A hostile law, and stretched services, are pushing women onto the Internet for abortion care
by Alison McCulloch
While the spectre of the illegal abortionist in rough premises with dirty instruments is a thing of the past in New Zealand, there is mounting evidence that our cumbersome and onerous abortion legislation is pushing some women to bypass the law in an effort to obtain an abortion on their own terms.
According to figures from the Ministry of Health, a steady flow of medication that can be used to induce abortions is being intercepted at New Zealand’s borders each year by Customs. Last year, the Ministry says, 32 consignments containing mifepristone or misoprostol, both of which are used in legal medical abortion services, were intercepted and referred to Medsafe, the medical safety authority, for action. This year, the count so far stands at nine. What cannot be known is how much is slipping past the Customs net.
At the same time, the international abortion telemedicine service Women on Web, which provides advice and in some cases abortion medication to women primarily in areas with no safe abortion access, has reported that its help desk has seen a rising number of inquiries from women in developed countries where abortion is, in theory, available, including New Zealand.

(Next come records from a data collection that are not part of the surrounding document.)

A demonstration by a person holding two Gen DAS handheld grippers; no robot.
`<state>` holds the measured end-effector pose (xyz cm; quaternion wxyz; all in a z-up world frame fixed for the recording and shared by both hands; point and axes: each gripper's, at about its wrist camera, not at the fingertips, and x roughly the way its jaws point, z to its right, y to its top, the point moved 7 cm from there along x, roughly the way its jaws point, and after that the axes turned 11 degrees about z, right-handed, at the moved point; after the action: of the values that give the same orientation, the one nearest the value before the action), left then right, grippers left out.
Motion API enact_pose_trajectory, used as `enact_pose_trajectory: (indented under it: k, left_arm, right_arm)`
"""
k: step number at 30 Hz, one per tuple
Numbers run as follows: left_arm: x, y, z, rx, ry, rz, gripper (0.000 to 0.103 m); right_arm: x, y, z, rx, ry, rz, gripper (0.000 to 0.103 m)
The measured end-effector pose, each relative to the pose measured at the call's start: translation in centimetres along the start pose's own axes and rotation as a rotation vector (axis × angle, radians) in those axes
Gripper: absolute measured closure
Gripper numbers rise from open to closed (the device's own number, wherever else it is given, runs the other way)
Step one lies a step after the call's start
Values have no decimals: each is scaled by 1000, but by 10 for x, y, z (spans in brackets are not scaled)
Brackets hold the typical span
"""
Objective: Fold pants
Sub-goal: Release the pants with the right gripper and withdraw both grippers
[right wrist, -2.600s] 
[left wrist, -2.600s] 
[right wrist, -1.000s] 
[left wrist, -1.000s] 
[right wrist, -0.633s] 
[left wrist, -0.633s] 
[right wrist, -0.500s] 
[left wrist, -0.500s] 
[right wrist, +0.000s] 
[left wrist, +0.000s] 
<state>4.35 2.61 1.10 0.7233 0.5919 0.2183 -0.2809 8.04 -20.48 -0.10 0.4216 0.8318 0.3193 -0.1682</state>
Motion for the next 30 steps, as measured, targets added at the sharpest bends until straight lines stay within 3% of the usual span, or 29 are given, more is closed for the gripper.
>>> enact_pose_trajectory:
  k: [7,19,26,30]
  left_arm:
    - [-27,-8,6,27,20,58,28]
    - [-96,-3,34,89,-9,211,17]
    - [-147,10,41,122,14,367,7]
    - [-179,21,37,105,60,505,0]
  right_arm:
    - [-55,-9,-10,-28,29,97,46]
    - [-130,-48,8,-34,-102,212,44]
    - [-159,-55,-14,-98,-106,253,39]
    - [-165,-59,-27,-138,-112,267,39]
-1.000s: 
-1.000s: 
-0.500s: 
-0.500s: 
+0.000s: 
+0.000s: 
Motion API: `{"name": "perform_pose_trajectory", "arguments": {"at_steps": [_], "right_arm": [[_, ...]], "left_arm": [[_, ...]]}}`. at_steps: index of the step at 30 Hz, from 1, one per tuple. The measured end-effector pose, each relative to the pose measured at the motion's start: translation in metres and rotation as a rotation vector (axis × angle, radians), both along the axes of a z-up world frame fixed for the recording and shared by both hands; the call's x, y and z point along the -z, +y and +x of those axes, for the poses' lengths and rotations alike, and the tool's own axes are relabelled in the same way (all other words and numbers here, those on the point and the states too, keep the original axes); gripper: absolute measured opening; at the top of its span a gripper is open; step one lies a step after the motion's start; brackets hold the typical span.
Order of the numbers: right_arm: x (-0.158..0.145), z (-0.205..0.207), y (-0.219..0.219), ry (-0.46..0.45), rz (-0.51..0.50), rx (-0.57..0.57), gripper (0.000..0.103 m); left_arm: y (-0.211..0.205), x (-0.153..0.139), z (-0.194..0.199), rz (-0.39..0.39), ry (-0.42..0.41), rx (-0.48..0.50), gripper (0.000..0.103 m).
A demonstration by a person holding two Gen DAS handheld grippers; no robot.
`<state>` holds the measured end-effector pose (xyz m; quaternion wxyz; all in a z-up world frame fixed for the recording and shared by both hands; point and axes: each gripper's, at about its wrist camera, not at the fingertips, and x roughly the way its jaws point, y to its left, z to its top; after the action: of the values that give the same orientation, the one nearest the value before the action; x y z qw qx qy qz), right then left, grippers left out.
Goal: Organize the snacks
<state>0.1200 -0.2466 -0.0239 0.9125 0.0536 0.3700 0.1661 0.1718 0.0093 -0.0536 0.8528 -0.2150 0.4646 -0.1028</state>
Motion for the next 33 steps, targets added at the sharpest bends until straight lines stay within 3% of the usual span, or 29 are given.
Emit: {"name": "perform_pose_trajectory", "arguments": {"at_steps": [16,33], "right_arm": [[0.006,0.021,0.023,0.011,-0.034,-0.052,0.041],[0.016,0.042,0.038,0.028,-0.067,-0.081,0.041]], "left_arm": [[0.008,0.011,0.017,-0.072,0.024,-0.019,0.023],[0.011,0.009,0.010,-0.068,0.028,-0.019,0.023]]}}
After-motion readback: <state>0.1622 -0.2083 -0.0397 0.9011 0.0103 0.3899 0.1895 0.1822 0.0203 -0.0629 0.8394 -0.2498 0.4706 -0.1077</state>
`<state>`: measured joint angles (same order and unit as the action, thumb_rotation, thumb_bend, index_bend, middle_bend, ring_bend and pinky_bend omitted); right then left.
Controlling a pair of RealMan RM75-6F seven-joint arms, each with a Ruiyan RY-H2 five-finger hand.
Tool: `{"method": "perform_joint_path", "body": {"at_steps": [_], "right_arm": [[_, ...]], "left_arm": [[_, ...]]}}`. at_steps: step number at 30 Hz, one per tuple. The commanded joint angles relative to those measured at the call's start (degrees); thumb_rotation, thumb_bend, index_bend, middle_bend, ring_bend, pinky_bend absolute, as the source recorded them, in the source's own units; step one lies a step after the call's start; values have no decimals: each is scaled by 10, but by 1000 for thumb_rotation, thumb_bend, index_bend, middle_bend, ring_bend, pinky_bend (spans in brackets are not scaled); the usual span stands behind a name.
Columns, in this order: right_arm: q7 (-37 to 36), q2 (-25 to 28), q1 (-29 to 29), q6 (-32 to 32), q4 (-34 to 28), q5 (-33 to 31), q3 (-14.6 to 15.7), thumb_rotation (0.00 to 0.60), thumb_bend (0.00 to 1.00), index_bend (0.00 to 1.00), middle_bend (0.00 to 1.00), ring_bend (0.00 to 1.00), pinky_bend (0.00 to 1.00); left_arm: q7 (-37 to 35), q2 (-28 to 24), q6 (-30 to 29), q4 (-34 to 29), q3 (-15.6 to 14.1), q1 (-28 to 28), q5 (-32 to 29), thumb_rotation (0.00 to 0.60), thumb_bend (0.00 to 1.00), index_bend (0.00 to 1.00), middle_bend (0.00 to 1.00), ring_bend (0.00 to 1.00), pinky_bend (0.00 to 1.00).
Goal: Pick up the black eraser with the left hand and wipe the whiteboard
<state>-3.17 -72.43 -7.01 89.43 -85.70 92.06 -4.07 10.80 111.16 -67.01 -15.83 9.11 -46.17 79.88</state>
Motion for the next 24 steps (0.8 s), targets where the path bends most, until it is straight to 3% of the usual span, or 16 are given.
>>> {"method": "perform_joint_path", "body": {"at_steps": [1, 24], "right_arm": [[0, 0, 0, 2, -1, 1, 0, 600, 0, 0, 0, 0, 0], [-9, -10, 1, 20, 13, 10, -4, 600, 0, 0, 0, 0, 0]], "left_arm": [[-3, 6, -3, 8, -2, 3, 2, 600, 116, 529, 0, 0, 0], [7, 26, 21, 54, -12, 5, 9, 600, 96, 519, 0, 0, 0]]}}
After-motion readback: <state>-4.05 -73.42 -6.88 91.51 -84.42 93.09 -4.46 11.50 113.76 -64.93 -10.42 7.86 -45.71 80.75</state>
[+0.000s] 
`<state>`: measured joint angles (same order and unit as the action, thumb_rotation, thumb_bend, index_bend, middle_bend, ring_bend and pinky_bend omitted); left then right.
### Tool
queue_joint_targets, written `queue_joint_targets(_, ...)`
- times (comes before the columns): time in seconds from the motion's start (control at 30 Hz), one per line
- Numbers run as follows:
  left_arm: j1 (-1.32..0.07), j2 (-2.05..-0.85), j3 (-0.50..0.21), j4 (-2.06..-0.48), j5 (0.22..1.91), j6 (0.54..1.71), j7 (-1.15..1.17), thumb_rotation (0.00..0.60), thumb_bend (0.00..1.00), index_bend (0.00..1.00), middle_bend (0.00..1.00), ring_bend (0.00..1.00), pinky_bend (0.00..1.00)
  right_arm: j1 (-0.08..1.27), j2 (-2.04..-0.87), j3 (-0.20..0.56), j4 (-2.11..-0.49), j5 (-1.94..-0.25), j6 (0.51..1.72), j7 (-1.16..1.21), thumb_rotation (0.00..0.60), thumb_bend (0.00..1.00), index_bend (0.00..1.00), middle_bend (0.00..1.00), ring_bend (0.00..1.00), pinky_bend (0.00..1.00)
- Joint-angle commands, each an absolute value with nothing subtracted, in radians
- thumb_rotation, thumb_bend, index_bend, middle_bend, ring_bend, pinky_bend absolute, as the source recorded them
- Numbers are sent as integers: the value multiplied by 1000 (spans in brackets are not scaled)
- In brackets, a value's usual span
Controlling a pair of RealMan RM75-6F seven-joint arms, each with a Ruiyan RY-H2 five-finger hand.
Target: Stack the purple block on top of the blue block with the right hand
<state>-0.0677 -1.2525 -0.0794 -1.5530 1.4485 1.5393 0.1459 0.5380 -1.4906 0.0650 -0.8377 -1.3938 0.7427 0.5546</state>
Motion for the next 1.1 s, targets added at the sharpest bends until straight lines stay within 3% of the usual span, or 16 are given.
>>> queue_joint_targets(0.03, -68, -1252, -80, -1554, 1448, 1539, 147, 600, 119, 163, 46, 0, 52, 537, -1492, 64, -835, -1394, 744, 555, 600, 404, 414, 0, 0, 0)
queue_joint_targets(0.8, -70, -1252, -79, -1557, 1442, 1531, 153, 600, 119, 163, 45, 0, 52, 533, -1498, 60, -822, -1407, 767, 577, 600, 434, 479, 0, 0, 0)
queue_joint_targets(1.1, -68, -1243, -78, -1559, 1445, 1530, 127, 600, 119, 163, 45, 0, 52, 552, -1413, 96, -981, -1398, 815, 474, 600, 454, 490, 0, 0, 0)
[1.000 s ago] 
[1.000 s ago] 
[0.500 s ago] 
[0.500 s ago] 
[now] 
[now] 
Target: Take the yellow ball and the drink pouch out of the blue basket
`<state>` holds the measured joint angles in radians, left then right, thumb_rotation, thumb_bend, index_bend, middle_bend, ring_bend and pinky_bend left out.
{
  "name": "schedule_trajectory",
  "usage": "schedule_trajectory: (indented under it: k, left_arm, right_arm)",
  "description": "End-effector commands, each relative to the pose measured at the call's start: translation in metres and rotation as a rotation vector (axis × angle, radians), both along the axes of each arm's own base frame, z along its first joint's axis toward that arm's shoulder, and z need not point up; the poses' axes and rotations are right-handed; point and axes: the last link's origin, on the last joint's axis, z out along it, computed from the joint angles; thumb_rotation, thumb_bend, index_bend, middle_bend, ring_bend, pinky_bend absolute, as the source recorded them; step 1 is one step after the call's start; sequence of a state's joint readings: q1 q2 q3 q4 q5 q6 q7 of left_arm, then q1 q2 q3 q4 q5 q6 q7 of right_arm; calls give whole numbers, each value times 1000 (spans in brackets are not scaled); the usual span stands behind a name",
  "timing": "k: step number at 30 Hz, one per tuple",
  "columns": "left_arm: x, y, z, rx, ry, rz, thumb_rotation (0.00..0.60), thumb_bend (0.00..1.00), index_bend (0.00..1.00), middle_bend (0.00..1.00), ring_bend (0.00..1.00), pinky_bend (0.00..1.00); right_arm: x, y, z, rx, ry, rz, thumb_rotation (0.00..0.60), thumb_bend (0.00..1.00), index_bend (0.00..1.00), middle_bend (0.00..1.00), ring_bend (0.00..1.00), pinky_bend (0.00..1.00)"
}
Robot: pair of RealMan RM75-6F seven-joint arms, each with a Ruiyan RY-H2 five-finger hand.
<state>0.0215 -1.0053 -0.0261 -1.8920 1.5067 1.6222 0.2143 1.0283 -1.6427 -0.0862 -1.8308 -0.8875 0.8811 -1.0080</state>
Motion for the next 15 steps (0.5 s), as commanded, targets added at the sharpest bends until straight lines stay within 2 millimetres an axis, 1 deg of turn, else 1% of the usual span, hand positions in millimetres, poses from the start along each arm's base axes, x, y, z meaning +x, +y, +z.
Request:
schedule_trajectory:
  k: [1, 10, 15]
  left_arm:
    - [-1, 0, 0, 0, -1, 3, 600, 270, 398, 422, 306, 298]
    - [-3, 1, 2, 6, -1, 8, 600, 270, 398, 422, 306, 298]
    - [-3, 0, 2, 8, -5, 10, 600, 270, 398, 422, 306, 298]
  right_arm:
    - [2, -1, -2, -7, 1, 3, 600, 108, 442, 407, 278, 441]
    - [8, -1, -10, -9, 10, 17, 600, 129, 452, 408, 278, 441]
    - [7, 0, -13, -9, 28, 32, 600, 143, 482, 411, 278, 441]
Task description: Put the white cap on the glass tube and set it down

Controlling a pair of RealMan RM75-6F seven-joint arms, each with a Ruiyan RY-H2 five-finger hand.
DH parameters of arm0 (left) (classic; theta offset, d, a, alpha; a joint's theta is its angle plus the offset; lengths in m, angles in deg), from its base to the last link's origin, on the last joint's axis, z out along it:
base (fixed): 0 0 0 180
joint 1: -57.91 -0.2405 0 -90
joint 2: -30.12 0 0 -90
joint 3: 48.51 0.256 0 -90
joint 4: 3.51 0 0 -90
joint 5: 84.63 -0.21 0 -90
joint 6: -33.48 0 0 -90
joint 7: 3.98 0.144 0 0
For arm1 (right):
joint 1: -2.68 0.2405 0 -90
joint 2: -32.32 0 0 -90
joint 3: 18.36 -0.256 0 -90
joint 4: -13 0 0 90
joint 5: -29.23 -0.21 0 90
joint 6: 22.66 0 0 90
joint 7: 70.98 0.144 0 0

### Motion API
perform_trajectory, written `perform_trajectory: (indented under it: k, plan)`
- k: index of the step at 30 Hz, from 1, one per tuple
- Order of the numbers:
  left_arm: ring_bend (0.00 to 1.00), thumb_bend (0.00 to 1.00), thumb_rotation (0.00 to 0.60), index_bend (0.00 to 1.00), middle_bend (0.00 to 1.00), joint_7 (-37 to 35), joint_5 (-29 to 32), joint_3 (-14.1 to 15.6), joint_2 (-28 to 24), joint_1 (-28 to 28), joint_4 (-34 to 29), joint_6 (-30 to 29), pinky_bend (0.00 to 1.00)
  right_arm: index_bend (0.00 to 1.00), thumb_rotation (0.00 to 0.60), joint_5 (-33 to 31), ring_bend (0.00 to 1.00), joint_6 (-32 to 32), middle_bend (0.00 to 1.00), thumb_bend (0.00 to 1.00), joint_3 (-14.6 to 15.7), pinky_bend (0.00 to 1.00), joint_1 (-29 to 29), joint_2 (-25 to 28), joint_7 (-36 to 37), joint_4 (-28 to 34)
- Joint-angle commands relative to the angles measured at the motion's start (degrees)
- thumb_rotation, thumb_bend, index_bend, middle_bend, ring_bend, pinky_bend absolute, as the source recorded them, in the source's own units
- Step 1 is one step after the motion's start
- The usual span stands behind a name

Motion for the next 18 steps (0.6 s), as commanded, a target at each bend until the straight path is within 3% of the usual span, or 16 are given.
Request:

Women on Web answers about 80,000 email inquiries each year from across the globe, and in about 4,000 to 5,000 of those cases, it also provides abortion medication directly to the woman, though only after an online consultation with a doctor. Dr. Rebecca Gomperts, the Dutch physician who founded Women on Web (and before it, Women on Waves, which runs ocean-going campaigns), says New Zealand is no different from other countries, like Britain and the United States, where abortion is accessible in theory but, in practice, “not for some groups of women”.
One recent inquiry the organisation received from New Zealand was from a woman who because she wasn’t a resident faced out of pocket costs of around $2,000 for an abortion. “She absolutely didn’t have the money,” Gomperts said. Another involved a woman who, because of rape, did not want the bodily invasion of a surgical abortion. She “really really wanted to have a medical abortion,” Gomperts said, but couldn’t access one in the area she was living.
Gomperts won’t comment on whether or not Women on Web provided the medication to these, or other New Zealand women. But she did say that because of the organisation’s philosophy that women have the right to access the medical treatment they need, its policy would be to help such women.
While abortion in New Zealand remains criminalized under the Crimes Act, it is relatively accessible, very safe, and free for residents and citizens. But the referral and approval procedures are complicated, and humiliating delays and waits for appointments are common, as are long journeys to the clinic – up to 10 hours in one recorded case – and the availability of the abortion pill is poor. All of which increases the likelihood women will try to find their own way to get hold of a medication which Gomperts believes they should have access to as a human right.
“What is so important about this medicine,” Gomperts says, “is that it really gives women autonomy in a very profound way, and that is also why the backlash against it is so strong.” She describes the abortion medication as revolutionary because it has de-medicalised the procedure. “It’s taking it away from the hands of health professionals because you don’t need a doctor to take a pill.”
But what about the risk of prosecution, either for importing the drugs or for trying to self-abort, both of which are illegal? In Australia, one young couple faced just that situation in 2009 when they were prosecuted under Queensland’s 19th century abortion laws, for allegedly procuring an abortion and supplying the drugs to do so. According to reports of the case, the young man and his girlfriend arranged for the drugs to be sent to Australia by a relative in Ukraine. Both faced hefty terms of imprisonment, but after a grueling 18 months during which their house was fire-bombed, their car vandalized and they were forced into hiding, the pair were acquitted by a jury on all charges.
There’s been no case like the Queensland one in New Zealand so far, though there has been legal action over the importation of abortion medication. In its 2004 report the Abortion Supervisory Committee, the statutory body that oversees abortion services, said it had been notified of four alleged illegal abortions involving both importation of abortion drugs and doctors “illegally facilitating abortion”.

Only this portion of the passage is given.